_Description of the task_:
Filter the records below and copy every line containing the word "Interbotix".

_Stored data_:
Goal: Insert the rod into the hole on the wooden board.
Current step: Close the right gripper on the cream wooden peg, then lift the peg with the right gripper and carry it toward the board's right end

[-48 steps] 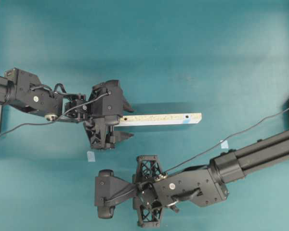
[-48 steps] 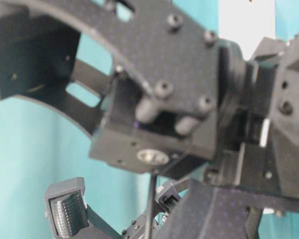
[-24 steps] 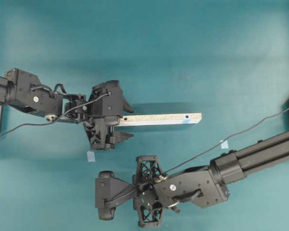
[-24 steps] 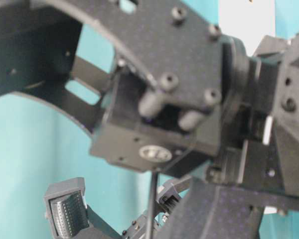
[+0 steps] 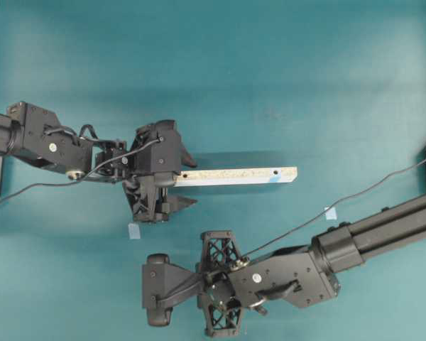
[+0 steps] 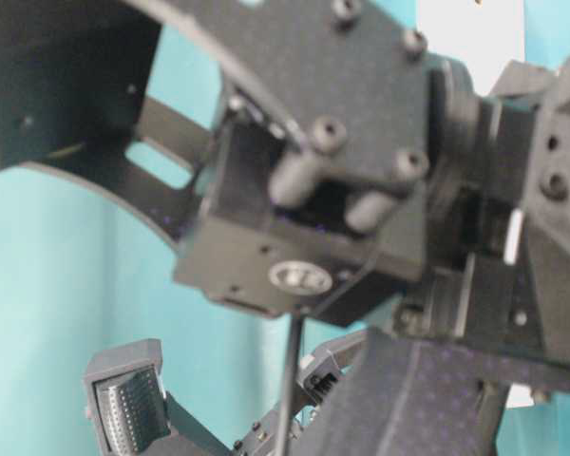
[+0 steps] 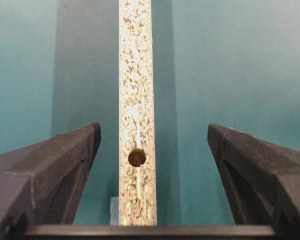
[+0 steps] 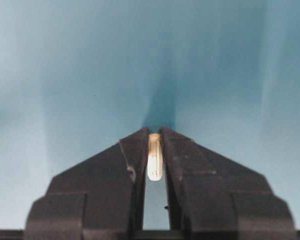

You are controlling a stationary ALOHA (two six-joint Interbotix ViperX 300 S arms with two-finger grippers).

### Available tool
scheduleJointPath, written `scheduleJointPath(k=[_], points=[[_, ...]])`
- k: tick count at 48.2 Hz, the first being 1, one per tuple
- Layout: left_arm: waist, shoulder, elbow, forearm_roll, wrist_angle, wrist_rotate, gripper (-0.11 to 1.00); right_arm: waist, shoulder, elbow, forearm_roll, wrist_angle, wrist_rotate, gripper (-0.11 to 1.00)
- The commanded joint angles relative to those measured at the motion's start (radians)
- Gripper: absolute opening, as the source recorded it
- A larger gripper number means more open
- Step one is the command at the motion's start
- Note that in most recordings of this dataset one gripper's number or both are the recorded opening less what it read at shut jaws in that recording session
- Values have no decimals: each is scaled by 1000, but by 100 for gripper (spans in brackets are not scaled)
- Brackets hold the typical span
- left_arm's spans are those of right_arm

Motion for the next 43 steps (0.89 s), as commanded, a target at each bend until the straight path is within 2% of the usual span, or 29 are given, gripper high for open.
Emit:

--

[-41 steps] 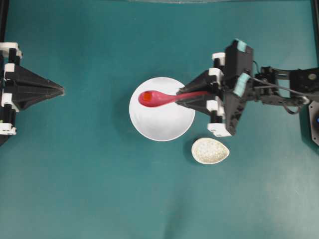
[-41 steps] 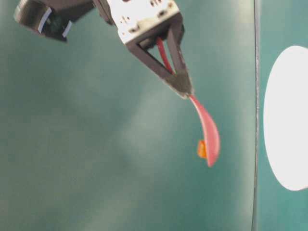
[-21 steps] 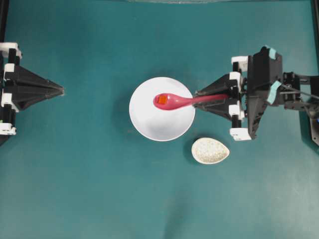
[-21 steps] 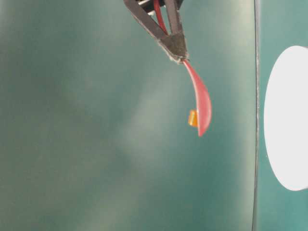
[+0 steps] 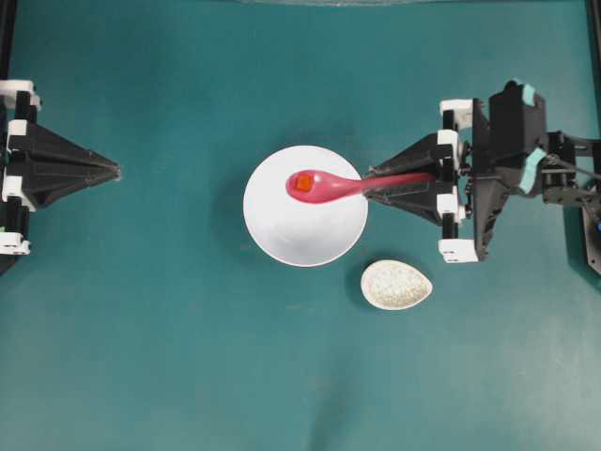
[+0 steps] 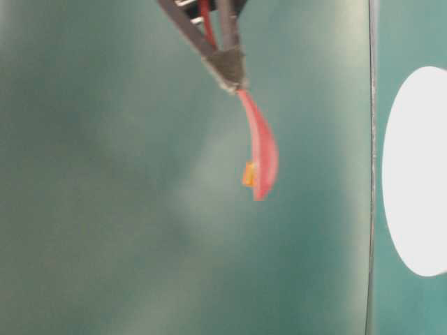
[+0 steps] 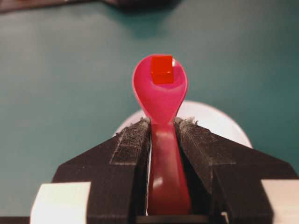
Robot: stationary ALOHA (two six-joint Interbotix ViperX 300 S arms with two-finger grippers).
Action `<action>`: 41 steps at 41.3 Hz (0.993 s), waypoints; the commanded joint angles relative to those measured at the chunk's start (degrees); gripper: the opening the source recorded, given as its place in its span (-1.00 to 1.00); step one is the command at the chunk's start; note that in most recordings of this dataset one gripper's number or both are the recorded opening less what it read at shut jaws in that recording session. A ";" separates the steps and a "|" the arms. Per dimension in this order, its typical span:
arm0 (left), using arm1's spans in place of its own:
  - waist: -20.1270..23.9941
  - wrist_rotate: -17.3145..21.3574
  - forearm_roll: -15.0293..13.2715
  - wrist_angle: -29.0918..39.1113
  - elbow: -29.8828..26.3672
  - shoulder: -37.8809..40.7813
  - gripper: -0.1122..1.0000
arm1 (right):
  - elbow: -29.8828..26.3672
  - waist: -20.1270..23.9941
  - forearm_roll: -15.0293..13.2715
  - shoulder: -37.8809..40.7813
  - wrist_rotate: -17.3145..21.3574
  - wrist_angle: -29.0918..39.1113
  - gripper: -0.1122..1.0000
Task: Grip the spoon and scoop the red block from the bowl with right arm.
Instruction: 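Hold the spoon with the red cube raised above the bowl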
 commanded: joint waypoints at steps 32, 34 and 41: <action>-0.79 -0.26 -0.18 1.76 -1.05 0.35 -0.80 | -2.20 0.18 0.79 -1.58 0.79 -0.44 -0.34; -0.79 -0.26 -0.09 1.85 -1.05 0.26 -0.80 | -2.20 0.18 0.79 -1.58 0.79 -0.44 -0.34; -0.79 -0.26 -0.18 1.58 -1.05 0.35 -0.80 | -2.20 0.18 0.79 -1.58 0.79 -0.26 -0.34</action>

_Your solution_:
You are controlling a stationary ALOHA (two six-joint Interbotix ViperX 300 S arms with two-finger grippers).
Robot: stationary ALOHA (two six-joint Interbotix ViperX 300 S arms with two-finger grippers).

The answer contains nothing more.